*BRIEF*: Count the lines below that include the word "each", then give that number and no other words.

*DATA BLOCK*:
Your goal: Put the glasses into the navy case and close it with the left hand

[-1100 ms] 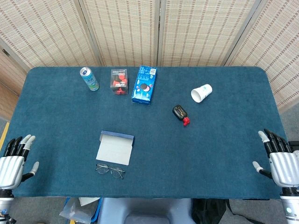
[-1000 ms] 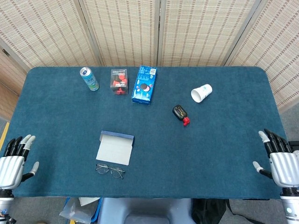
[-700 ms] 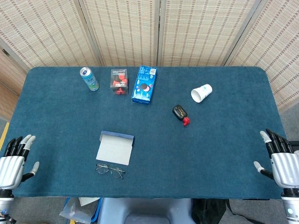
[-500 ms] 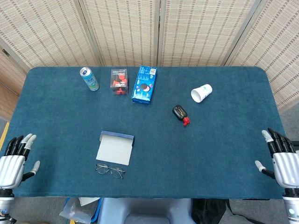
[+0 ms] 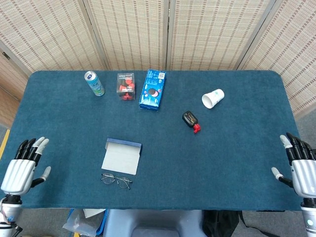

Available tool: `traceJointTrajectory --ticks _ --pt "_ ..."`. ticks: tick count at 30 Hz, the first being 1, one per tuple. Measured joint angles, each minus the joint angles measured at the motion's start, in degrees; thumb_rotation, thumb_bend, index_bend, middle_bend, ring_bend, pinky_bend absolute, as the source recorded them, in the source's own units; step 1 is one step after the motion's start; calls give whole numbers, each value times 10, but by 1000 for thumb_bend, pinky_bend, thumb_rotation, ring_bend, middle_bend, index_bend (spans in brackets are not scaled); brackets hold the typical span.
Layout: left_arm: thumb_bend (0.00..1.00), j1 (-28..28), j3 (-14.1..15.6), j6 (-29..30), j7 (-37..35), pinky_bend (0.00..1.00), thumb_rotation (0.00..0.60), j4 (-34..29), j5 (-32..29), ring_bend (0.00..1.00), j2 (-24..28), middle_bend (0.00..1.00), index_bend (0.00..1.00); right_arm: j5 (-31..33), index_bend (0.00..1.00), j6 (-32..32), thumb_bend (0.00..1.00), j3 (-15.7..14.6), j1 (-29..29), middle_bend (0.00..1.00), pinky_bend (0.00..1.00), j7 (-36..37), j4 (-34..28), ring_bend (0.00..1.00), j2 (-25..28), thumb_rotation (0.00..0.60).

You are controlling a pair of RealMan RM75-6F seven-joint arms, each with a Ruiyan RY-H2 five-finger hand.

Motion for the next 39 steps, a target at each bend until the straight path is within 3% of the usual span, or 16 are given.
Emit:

*WRITTEN RESPONSE*: 3